The mine subsidence issue surfaced at the Committee at Large meeting Oct. 26 when the board added an agenda item due to the report from representatives of Michaels—and thereafter others like Ashley Furniture and Dierbergs grocery store—that mine subsidence damage was in full force.

Although, the business district had mine subsidence insurance, Kern explained it is a policy that merely covers damage to the building structures, not the cost of remediation to stop further damage from occurring.

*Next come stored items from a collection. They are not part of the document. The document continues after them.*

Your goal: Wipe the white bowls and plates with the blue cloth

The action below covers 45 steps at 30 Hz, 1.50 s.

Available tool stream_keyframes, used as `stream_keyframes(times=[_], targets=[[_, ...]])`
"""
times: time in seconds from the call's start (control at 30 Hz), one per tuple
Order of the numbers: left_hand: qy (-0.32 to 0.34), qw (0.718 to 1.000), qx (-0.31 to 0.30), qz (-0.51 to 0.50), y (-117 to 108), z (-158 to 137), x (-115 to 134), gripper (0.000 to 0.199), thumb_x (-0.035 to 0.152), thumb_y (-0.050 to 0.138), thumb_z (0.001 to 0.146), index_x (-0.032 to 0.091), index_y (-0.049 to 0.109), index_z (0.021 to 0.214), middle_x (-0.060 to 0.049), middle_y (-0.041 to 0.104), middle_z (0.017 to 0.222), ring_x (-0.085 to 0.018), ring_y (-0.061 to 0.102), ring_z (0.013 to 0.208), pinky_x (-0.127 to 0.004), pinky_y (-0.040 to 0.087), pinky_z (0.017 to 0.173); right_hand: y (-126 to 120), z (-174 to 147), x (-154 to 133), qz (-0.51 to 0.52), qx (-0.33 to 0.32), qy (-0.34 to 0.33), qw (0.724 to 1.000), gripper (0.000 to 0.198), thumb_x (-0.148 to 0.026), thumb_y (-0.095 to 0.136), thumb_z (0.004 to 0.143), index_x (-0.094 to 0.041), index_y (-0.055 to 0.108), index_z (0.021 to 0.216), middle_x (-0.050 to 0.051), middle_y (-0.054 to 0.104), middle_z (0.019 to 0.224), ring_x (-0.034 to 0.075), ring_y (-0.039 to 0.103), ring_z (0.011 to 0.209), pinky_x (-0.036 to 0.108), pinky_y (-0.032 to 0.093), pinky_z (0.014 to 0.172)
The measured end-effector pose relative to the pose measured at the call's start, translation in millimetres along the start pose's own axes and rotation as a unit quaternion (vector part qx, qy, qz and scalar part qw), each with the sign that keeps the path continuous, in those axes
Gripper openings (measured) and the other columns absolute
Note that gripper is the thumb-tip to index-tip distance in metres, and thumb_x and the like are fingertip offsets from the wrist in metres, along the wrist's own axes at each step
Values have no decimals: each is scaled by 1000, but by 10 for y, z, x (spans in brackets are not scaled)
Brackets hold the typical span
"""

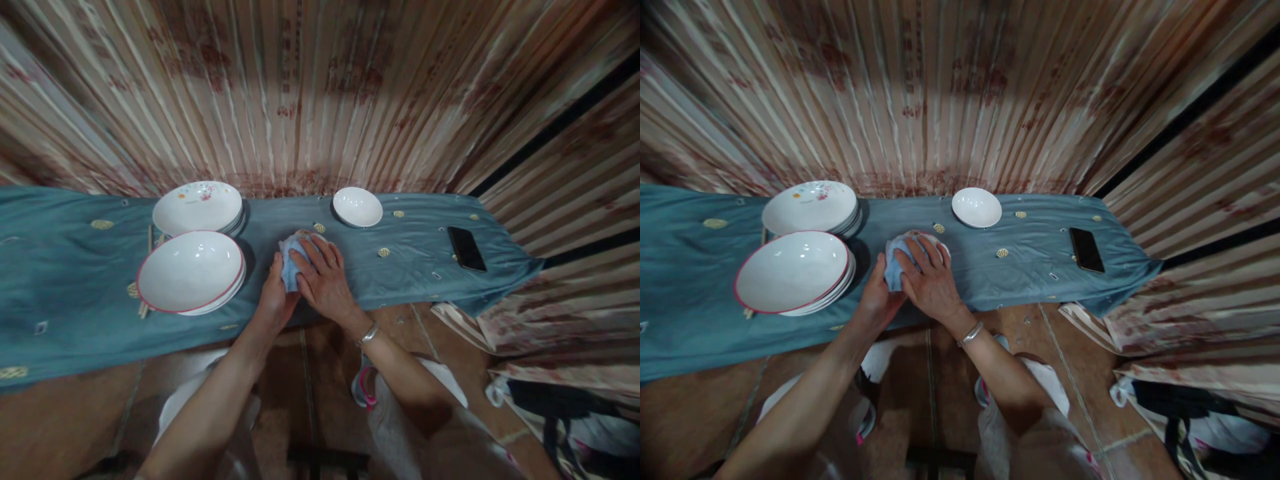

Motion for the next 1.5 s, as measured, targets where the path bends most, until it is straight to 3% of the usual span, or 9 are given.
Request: stream_keyframes(times=[0.2,0.5,0.67,0.8,1.0,1.13,1.3,1.5], targets=[[21,1000,-16,-16,55,-28,23,39,41,43,99,15,69,107,-9,71,121,-22,54,130,-34,44,109,-43,110,-17,5,-10,18,1000,40,-29,45,99,-23,53,137,9,49,149,27,34,143,52,24,118],[41,998,-24,-33,99,-29,13,42,47,42,97,15,69,104,-10,71,118,-22,55,130,-34,43,110,-61,164,9,10,-6,54,998,39,-28,44,99,-18,55,135,11,52,145,28,38,138,50,29,114],[66,995,-76,-11,203,-28,21,42,52,50,92,17,69,108,-10,71,118,-26,54,130,-39,44,107,-101,204,151,52,-3,85,995,41,-30,38,100,-17,55,136,13,53,142,29,41,135,49,31,113],[62,995,-79,2,176,21,-33,35,46,56,90,16,68,102,-10,73,110,-26,58,125,-39,45,105,-113,211,316,95,7,110,989,43,-32,36,101,-16,55,136,13,54,140,27,44,133,47,35,113],[120,991,-52,39,22,75,-14,15,31,68,80,17,64,77,-2,71,76,-22,67,102,-33,50,93,-75,192,547,170,33,142,975,42,-33,36,100,-18,60,131,12,60,135,24,50,131,44,39,114],[136,987,-55,64,6,74,7,16,32,70,77,18,62,74,1,67,68,-21,68,94,-32,50,88,0,162,721,243,43,173,954,41,-34,39,98,-17,63,127,12,63,133,22,55,127,40,41,113],[138,988,-24,70,-78,137,23,15,31,70,78,17,64,77,0,70,74,-20,68,92,-31,49,89,182,51,991,348,51,242,904,41,-40,42,96,-20,66,123,7,67,129,20,60,121,39,43,110],[118,991,-27,51,-144,228,31,14,29,67,81,16,66,81,-3,73,80,-21,68,101,-34,49,95,420,-119,1109,433,58,297,849,49,-47,36,98,-19,66,124,7,67,130,21,59,125,42,41,113]])
Point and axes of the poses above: each hand's wrist, its own z-axis towards the middle knuckle, its own y-axis out of the palm, x = y × z, the point moved 8 cm from there along z, towards the middle knuckle
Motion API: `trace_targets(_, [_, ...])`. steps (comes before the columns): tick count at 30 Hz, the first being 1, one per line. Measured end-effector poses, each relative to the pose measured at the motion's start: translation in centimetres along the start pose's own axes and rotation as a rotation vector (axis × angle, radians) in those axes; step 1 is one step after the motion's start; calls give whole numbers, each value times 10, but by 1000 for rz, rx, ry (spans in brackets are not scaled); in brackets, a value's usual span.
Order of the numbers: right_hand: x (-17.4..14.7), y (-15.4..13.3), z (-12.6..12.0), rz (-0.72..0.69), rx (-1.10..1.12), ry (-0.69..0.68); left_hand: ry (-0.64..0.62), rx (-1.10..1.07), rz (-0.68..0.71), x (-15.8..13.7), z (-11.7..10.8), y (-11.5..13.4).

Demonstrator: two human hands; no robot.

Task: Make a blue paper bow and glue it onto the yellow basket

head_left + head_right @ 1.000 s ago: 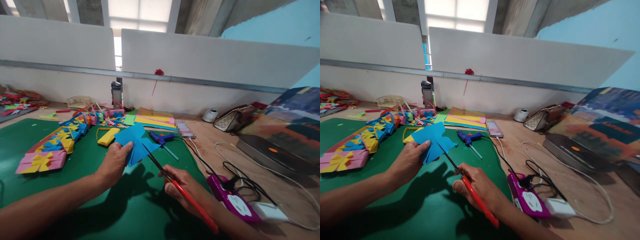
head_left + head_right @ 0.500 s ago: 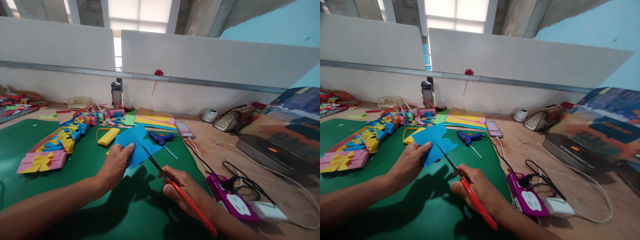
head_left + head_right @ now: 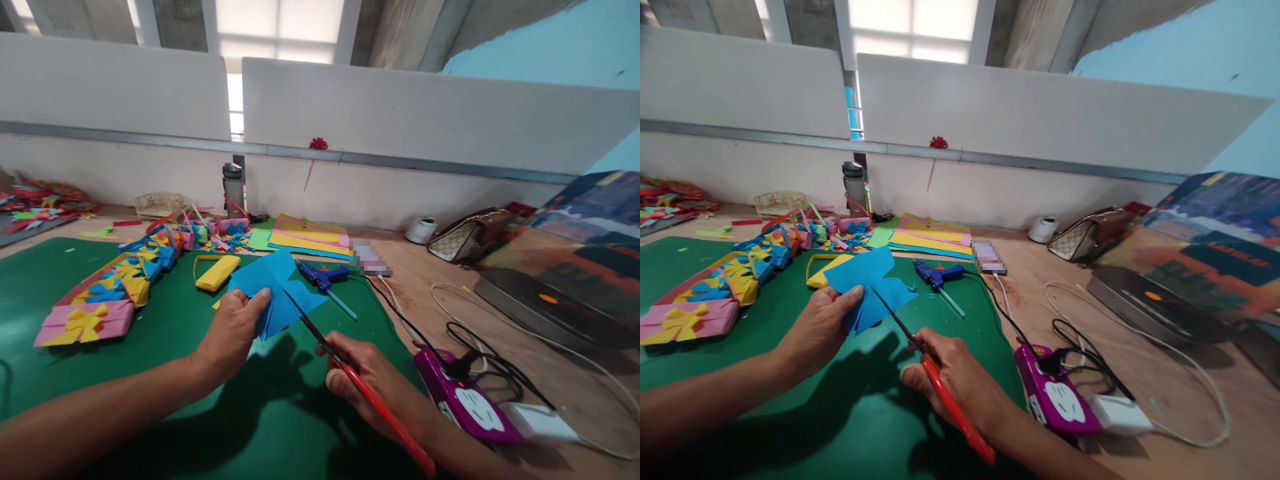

“Michaels was the first business to notice it and since they’ve been doing a lot of investigation, and while they’re still in that stage of the game, but they don’t want to wait to fix it, so there’s an urgency on their part to go ahead and stop additional damage,” Kern explained.

There are three components of the agenda item approved Monday night.

The first is to set forth a letter of intent for village fund contributions; and, the second is a resolution approving the project funding agreement between the village and the Green Mount Crossing LLC. Lastly, a resolution approving the agreement for technical services and assistance by and between the village and Moran Economic Development.

“It’s just so sad when this happens, like when Grandpa’s (in Swansea) had serious damage from an abandoned mine underneath it (in 1999),” Kern said.